Agences et TOs face à la baisse de l’euro

Non contents d’avoir à subir les pressions externes plus ou moins contrôlables, qu’elles soient le fait de gouvernements, de financiers ou d’éléments naturels, les agences de voyages et tour-opérateurs doivent également subir la pression de la clientèle, échantillon tiré de ce qu’on appellera volontiers le «grand public», mais qui n’a, hélas, pas d’autre vue d’ensemble que ce que l’on entend à la radio ou à la télévision et ce qu’on lit dans la presse quotidienne.

Sous son titre «Billiger in die Ferien» (publié le 16 janvier), le «Blick» s’em-pres-sait de préciser que «les fournisseurs de voyages profitent avant tout de l’euro bon marché». Sur les ondes des radios romandes, plusieurs animateurs n’ont pas hésité à faire un parallèle peut-être moins erroné, pensant que partir en vacances allait être moins cher. De là à en conclure que les agences de voyages se ré-joui-ront d’avoir plus de demandes, il n’y a qu’un pas.

Ce qu’on entend moins, en revanche, c’est que la baisse qui est répercutée par les tour-opérateurs se fait à perte, sur des marges déjà très faibles. Sans compter que cette décision n’est nullement un dû, mais un geste de bonne volonté envers les clients, ainsi que les partenaires. Ces mêmes partenaires se retrouvent entraînés par une masse de travail supplémentaire. Et quand bien même le nombre de clients ou de voyages viendrait à augmenter, le chiffre d’affaires restera en baisse.

De plus, il apparaît comme inévitable que les objectifs fixés pour l’année avec les différents fournisseurs ne pourront pas être atteints. En effet, une baisse aussi importante des prix va sans aucun doute avoir une répercussion sur les chiffres, même si l’euro venait à reprendre des forces d’ici la fin de l’année.
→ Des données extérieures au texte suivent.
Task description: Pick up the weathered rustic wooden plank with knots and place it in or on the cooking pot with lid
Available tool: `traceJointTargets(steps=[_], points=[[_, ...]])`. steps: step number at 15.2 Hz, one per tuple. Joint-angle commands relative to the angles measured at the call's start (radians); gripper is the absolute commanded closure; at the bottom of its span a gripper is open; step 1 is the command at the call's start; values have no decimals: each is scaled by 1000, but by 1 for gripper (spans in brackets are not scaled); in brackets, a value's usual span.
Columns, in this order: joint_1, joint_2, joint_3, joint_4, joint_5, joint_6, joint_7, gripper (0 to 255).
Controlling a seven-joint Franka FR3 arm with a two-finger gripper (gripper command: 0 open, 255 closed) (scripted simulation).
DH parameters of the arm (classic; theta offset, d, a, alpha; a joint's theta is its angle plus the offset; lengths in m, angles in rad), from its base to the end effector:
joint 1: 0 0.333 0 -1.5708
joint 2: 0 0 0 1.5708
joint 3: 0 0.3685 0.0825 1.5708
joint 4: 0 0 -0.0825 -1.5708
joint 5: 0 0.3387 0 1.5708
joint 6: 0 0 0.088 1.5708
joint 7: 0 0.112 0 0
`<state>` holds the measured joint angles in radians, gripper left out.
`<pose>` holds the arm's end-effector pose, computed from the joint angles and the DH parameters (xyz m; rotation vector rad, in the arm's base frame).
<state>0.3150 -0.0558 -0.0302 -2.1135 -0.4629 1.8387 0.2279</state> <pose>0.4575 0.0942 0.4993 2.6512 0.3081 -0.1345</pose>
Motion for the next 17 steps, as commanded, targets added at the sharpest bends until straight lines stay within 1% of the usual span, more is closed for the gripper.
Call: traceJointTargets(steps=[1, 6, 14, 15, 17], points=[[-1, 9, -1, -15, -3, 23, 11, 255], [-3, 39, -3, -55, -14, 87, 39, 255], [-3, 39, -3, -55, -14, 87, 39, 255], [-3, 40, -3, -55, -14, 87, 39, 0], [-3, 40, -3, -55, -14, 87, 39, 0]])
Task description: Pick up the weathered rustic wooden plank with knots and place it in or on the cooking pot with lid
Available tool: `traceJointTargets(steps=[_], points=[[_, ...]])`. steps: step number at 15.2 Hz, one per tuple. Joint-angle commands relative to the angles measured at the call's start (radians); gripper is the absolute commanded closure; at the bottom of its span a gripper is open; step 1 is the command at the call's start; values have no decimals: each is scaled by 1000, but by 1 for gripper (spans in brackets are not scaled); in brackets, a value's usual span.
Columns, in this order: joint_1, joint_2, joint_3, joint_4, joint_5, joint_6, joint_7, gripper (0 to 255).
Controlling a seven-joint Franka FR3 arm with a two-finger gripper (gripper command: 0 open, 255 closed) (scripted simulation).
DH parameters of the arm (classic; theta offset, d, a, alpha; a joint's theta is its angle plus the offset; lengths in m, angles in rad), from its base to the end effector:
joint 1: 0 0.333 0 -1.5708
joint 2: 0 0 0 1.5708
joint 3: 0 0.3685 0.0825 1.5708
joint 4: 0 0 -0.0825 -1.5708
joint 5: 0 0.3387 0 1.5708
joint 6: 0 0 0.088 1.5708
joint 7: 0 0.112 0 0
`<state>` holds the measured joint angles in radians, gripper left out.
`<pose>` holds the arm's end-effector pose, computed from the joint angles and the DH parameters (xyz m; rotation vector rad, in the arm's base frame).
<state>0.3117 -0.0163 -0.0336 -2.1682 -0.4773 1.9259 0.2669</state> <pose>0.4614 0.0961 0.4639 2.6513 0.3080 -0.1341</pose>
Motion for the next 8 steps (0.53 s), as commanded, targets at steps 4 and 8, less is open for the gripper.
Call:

Si les agences paient un certain tribut dans cette affaire, les tour-opérateurs classiques vont également en faire les frais. Dans ce cas de figure, les modèles appliquant des prix du jour sont les seuls à limiter les dégâts. Sans compter qu’en termes d’image, du point de vue de la clientèle, la différence ne se fait pas. L’un comme l’autre peuvent annoncer une répercussion des prix… sans que le consommateur ne réalise à quel coût celle-ci intervient.